> _ACTION ITEM_:
From the first line to the last, give the listing again exactly.

> _DATASET CONTENT_:
○ ○ ○ ○ ○

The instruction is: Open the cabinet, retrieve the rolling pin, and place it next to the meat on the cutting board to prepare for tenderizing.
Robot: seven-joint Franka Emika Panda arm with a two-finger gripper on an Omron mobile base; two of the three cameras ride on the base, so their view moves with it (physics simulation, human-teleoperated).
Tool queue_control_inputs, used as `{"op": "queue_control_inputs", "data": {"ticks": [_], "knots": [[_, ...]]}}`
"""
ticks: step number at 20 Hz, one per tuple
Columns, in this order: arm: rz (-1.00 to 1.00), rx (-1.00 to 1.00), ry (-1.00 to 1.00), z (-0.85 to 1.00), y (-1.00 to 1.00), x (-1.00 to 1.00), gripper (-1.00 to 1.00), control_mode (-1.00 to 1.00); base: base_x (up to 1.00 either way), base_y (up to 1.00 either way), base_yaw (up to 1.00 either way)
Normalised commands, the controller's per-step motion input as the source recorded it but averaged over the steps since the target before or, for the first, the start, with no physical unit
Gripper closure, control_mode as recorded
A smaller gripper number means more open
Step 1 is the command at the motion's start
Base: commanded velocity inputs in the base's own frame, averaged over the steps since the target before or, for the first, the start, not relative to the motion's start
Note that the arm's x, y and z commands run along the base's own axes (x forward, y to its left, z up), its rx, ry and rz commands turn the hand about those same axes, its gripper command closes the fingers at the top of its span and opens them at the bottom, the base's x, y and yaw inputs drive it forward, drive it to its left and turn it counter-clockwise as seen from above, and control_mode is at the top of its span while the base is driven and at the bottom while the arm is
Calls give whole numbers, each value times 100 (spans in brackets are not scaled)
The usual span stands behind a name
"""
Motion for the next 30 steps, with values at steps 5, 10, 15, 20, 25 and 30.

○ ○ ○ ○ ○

> _REPLY TO THE TASK_:
The instruction is: Open the cabinet, retrieve the rolling pin, and place it next to the meat on the cutting board to prepare for tenderizing.
Robot: seven-joint Franka Emika Panda arm with a two-finger gripper on an Omron mobile base; two of the three cameras ride on the base, so their view moves with it (physics simulation, human-teleoperated).
Tool queue_control_inputs, used as `{"op": "queue_control_inputs", "data": {"ticks": [_], "knots": [[_, ...]]}}`
"""
ticks: step number at 20 Hz, one per tuple
Columns, in this order: arm: rz (-1.00 to 1.00), rx (-1.00 to 1.00), ry (-1.00 to 1.00), z (-0.85 to 1.00), y (-1.00 to 1.00), x (-1.00 to 1.00), gripper (-1.00 to 1.00), control_mode (-1.00 to 1.00); base: base_x (up to 1.00 either way), base_y (up to 1.00 either way), base_yaw (up to 1.00 either way)
Normalised commands, the controller's per-step motion input as the source recorded it but averaged over the steps since the target before or, for the first, the start, with no physical unit
Gripper closure, control_mode as recorded
A smaller gripper number means more open
Step 1 is the command at the motion's start
Base: commanded velocity inputs in the base's own frame, averaged over the steps since the target before or, for the first, the start, not relative to the motion's start
Note that the arm's x, y and z commands run along the base's own axes (x forward, y to its left, z up), its rx, ry and rz commands turn the hand about those same axes, its gripper command closes the fingers at the top of its span and opens them at the bottom, the base's x, y and yaw inputs drive it forward, drive it to its left and turn it counter-clockwise as seen from above, and control_mode is at the top of its span while the base is driven and at the bottom while the arm is
Calls give whole numbers, each value times 100 (spans in brackets are not scaled)
The usual span stands behind a name
"""
Motion for the next 30 steps, with values at steps 5, 10, 15, 20, 25 and 30.

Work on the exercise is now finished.